ABOUT THIS EXERCISE: Among the entries below, find all lines that include "mark" and copy them.

PROVIDED DATA:
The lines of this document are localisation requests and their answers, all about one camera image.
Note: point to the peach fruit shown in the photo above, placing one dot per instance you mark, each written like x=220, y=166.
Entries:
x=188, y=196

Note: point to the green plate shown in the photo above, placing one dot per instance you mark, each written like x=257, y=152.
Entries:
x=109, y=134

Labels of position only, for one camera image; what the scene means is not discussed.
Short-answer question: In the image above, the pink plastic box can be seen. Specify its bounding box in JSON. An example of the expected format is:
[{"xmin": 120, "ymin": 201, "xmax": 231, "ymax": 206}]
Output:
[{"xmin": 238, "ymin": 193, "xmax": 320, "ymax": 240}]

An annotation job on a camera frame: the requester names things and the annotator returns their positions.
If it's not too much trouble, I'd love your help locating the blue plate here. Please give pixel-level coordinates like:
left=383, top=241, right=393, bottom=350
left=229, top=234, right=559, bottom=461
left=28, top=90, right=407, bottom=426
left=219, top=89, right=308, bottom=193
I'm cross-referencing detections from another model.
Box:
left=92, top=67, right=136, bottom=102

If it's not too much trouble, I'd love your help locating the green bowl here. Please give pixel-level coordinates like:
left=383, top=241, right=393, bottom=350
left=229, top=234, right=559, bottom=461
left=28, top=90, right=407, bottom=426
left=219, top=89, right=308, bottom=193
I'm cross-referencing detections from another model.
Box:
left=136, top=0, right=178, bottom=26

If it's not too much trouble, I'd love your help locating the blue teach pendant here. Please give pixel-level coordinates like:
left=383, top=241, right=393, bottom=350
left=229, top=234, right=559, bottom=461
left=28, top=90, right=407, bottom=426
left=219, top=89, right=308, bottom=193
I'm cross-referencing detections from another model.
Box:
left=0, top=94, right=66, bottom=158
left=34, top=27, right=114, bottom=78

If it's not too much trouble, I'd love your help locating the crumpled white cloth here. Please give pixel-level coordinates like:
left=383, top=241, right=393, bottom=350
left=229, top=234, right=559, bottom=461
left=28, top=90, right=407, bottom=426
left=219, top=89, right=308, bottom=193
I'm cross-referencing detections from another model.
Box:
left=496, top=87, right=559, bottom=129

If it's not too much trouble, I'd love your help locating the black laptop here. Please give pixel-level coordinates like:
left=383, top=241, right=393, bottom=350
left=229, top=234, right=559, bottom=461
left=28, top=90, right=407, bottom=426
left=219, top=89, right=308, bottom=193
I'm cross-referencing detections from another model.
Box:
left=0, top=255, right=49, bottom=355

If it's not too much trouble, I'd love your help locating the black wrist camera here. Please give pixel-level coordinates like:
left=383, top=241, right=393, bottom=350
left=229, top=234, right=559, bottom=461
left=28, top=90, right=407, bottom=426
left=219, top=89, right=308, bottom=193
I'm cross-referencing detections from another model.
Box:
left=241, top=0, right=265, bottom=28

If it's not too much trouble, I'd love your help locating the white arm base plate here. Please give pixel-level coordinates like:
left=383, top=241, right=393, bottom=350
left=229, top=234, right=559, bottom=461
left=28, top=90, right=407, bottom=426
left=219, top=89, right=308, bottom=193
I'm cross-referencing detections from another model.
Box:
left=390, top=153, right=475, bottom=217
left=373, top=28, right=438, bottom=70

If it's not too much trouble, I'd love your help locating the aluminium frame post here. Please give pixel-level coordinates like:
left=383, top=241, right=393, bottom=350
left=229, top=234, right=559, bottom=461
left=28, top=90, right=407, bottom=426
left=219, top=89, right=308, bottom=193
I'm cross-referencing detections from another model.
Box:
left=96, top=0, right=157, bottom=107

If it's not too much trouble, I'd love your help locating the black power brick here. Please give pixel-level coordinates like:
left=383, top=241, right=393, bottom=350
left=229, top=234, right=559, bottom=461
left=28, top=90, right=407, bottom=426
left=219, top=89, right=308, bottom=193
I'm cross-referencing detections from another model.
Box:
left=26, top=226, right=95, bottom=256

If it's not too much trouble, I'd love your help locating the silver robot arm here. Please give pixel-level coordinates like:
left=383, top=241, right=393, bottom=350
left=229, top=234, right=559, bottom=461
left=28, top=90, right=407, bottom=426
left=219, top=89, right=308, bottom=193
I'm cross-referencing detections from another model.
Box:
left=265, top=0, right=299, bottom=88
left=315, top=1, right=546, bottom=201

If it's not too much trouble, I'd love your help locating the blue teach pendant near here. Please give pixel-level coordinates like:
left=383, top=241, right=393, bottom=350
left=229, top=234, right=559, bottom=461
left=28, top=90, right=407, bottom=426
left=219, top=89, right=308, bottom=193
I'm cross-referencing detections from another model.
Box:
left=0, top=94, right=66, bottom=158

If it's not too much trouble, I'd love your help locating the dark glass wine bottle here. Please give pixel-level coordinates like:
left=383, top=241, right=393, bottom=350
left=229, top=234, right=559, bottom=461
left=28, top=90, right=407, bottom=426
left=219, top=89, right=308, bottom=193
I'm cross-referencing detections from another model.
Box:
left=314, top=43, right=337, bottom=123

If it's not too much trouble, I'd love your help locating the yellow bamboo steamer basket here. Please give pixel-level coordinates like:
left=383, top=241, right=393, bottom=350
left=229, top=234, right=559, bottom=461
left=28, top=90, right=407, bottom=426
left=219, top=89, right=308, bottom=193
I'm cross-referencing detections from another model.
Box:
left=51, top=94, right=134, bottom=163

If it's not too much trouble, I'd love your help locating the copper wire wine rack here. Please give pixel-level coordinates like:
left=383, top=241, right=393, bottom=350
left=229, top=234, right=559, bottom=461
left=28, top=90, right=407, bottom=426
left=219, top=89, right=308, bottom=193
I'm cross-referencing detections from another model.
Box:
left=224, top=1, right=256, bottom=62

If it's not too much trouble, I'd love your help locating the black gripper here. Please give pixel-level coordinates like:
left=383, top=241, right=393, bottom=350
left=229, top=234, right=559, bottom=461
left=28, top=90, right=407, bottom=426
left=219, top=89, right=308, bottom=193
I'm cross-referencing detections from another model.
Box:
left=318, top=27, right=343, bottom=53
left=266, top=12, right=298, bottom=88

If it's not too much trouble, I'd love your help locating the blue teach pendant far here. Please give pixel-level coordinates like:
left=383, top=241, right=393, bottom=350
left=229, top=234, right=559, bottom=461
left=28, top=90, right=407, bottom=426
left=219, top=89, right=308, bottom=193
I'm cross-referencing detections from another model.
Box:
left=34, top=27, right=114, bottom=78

ANSWER SECTION:
Note: point to the peach fruit shown in the photo above, placing one dot per instance you mark, each written like x=220, y=166.
Note: point to the green plate shown in the photo above, placing one dot per instance you mark, each written like x=257, y=152.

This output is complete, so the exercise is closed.